(Stored entries)
=== Begin Enclosure ===
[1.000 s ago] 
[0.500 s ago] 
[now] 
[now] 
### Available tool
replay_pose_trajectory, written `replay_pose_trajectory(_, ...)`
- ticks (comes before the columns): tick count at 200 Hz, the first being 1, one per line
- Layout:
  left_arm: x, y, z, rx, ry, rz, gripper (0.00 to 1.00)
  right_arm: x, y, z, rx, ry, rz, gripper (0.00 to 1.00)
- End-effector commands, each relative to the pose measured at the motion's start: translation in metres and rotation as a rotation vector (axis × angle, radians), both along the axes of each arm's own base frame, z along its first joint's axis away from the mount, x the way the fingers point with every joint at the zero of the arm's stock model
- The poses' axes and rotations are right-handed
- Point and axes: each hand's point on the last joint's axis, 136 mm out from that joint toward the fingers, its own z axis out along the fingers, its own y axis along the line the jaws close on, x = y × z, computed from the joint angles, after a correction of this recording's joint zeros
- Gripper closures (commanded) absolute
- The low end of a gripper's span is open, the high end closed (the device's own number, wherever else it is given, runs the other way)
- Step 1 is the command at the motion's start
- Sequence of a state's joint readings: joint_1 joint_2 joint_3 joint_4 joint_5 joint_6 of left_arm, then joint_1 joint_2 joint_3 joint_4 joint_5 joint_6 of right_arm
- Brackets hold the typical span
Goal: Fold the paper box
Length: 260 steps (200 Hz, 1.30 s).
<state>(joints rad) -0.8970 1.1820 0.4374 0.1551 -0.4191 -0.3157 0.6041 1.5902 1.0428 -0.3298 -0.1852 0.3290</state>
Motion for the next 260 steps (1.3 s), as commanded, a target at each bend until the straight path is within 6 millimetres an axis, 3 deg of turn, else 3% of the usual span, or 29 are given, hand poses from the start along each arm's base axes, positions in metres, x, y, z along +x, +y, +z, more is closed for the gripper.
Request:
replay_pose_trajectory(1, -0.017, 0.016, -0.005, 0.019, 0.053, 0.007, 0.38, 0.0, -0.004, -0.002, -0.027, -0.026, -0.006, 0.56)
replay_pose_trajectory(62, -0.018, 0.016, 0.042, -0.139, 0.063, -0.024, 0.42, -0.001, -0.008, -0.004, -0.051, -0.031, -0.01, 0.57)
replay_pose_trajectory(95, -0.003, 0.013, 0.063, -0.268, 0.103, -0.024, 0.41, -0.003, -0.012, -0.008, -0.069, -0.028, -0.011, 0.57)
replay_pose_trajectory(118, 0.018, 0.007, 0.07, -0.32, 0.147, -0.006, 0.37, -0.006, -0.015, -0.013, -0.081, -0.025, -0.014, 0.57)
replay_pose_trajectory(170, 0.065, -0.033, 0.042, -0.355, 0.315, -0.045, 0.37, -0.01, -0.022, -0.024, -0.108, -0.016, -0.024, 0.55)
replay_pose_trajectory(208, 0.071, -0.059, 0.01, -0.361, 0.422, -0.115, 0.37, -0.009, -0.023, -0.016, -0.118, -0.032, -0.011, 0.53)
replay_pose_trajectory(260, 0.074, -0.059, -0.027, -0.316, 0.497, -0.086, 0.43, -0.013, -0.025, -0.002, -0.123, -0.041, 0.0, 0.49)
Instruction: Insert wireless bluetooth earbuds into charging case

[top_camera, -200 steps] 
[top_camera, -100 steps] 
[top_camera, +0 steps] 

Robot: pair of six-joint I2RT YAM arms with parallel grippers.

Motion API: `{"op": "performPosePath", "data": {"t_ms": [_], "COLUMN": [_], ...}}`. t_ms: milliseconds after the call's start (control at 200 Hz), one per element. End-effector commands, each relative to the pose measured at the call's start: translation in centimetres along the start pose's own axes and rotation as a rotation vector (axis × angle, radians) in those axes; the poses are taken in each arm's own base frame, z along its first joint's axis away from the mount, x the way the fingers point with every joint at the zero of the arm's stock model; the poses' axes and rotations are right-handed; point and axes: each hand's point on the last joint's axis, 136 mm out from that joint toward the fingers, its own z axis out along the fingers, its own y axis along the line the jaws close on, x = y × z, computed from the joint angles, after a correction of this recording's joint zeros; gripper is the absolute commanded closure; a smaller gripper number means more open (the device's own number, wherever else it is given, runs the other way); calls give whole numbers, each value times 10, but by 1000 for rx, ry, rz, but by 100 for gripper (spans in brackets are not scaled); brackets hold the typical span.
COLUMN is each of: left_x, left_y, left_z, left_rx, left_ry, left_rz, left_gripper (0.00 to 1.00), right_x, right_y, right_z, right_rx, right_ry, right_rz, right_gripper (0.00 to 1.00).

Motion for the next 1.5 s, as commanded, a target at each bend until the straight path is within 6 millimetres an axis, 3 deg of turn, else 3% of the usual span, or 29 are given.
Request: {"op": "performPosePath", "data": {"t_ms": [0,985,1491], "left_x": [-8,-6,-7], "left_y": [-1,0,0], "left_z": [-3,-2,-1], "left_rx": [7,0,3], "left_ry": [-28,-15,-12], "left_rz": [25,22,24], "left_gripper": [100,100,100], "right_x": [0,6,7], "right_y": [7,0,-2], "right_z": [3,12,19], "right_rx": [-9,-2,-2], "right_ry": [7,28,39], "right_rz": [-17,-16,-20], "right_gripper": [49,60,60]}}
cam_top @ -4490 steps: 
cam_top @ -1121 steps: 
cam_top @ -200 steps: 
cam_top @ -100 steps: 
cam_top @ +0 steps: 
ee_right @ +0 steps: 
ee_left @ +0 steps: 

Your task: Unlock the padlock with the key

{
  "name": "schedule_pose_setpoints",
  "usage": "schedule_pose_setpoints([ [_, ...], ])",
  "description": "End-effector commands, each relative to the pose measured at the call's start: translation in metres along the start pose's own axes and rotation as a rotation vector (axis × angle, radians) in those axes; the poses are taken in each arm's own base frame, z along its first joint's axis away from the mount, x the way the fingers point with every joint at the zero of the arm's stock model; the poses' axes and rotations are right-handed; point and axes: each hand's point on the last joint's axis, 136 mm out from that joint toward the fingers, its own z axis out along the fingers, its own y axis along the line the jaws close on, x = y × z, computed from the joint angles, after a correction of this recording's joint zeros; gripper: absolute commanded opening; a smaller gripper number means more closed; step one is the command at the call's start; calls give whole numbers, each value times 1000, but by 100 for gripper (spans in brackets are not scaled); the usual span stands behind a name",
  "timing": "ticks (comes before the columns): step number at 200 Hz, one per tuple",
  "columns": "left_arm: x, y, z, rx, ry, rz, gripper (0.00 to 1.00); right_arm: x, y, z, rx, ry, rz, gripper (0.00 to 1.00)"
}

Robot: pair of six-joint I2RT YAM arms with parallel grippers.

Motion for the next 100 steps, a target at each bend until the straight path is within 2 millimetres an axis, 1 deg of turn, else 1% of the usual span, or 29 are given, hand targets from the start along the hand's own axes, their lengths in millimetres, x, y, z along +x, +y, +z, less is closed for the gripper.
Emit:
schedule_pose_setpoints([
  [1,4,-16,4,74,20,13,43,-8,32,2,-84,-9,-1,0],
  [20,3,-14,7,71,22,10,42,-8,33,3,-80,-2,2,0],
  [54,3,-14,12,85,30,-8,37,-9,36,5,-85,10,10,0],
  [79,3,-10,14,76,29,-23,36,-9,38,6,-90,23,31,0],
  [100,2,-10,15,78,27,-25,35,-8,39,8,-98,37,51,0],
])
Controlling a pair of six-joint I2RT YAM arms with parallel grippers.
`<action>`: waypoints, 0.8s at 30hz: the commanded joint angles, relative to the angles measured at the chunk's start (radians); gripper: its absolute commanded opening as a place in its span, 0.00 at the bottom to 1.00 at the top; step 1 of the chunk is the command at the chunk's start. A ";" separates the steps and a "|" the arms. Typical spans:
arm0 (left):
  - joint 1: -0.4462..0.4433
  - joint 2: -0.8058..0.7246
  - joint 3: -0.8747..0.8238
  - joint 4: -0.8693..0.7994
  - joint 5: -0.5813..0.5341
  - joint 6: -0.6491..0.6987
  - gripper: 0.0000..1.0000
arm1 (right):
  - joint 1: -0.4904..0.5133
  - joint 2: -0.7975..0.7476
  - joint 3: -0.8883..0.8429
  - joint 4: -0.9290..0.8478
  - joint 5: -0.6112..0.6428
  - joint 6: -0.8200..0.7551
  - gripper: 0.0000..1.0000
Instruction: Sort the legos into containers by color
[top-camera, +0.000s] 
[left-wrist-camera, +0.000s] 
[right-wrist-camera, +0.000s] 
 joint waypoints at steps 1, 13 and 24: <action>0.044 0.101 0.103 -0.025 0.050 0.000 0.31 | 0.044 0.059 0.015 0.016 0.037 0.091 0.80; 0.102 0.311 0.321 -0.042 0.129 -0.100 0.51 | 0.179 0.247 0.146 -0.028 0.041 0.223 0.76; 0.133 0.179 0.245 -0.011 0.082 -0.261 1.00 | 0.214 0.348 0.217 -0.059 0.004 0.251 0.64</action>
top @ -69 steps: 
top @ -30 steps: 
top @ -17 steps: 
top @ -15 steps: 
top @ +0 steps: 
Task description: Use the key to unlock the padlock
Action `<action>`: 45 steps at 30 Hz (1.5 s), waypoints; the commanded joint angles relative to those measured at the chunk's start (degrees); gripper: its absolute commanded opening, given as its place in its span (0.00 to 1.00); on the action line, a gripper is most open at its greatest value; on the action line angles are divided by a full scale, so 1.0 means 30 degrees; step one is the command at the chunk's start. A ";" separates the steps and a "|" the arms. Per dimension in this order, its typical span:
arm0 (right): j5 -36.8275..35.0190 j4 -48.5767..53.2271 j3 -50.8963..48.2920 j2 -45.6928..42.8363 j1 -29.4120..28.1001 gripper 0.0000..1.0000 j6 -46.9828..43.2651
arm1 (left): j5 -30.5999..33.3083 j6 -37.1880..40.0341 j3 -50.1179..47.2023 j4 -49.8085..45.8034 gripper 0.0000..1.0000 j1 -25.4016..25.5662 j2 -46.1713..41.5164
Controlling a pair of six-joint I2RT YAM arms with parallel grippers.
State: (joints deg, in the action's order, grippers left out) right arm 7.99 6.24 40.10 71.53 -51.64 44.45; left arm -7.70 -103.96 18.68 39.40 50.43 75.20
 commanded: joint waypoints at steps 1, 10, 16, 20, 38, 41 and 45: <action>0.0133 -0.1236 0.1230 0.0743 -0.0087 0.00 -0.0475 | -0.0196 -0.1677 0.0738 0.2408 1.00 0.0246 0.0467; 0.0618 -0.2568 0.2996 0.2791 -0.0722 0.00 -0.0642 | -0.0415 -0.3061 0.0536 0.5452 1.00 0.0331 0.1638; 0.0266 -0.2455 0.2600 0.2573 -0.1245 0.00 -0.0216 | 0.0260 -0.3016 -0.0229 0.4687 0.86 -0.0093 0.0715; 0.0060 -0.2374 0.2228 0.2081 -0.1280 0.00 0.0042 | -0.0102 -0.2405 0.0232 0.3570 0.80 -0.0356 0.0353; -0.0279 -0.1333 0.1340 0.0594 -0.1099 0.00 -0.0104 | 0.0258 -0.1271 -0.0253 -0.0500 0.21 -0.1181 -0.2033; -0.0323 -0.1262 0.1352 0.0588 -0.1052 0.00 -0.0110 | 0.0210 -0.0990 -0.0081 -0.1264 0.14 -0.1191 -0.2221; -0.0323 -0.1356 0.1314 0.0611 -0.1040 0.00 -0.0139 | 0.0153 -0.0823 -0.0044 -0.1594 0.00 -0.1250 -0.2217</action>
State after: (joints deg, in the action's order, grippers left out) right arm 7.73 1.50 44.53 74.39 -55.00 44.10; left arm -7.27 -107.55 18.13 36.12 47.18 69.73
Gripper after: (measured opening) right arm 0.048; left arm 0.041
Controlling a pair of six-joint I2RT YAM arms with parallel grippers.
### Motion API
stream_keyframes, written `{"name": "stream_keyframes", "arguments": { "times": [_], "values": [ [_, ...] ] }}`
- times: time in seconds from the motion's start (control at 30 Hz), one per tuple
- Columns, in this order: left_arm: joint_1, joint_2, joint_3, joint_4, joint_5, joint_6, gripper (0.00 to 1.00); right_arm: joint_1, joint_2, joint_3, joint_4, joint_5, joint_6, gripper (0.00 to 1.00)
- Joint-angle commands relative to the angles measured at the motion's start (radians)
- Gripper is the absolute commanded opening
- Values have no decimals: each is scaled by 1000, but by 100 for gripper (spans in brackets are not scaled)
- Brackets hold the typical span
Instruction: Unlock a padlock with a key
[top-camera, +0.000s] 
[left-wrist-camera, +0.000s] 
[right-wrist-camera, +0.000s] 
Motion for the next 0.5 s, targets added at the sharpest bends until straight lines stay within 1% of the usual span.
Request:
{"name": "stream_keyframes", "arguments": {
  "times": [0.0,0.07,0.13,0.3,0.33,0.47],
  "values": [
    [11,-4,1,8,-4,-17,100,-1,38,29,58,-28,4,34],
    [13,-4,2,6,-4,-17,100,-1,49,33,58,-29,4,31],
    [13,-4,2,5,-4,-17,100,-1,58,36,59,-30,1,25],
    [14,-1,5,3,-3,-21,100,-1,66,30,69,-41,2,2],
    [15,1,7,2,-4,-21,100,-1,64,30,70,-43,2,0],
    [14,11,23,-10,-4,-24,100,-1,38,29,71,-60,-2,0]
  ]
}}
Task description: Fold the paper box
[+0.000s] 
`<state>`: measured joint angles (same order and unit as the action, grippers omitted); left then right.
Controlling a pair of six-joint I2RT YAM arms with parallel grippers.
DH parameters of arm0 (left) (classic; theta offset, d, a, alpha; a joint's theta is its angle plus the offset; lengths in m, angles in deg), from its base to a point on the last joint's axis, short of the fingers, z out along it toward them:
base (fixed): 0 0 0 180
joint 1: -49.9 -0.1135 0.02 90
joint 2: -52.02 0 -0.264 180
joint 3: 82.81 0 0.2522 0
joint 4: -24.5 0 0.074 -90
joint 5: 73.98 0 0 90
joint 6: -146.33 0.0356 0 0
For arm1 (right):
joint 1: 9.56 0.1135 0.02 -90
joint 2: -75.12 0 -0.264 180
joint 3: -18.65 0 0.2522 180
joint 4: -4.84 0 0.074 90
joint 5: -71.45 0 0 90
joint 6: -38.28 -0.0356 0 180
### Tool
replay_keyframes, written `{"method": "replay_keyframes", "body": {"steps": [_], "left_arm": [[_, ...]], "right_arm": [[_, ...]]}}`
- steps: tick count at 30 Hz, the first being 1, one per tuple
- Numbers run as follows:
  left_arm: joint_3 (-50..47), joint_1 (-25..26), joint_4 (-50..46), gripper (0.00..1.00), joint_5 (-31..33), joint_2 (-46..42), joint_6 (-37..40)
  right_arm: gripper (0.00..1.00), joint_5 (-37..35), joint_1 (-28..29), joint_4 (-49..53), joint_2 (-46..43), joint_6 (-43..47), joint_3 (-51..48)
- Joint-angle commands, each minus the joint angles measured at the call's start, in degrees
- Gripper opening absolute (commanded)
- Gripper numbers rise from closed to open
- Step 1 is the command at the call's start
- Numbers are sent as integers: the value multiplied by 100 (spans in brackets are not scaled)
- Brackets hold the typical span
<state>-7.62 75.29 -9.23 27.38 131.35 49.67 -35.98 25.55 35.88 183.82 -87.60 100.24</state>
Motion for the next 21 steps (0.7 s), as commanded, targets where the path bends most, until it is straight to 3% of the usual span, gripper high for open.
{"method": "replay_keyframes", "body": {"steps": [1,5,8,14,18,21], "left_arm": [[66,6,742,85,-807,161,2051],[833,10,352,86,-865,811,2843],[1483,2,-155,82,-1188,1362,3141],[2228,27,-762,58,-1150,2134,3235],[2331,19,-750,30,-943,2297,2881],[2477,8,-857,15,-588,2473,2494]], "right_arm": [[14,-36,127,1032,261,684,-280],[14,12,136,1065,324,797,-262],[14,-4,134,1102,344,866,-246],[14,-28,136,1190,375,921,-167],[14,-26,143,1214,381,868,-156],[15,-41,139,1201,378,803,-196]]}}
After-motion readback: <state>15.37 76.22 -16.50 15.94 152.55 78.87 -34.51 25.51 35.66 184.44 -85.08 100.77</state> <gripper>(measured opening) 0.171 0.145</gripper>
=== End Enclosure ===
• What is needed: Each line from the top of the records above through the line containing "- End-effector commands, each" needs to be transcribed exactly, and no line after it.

• Answer box:
[1.000 s ago] 
[0.500 s ago] 
[now] 
[now] 
### Available tool
replay_pose_trajectory, written `replay_pose_trajectory(_, ...)`
- ticks (comes before the columns): tick count at 200 Hz, the first being 1, one per line
- Layout:
  left_arm: x, y, z, rx, ry, rz, gripper (0.00 to 1.00)
  right_arm: x, y, z, rx, ry, rz, gripper (0.00 to 1.00)
- End-effector commands, each relative to the pose measured at the motion's start: translation in metres and rotation as a rotation vector (axis × angle, radians), both along the axes of each arm's own base frame, z along its first joint's axis away from the mount, x the way the fingers point with every joint at the zero of the arm's stock model

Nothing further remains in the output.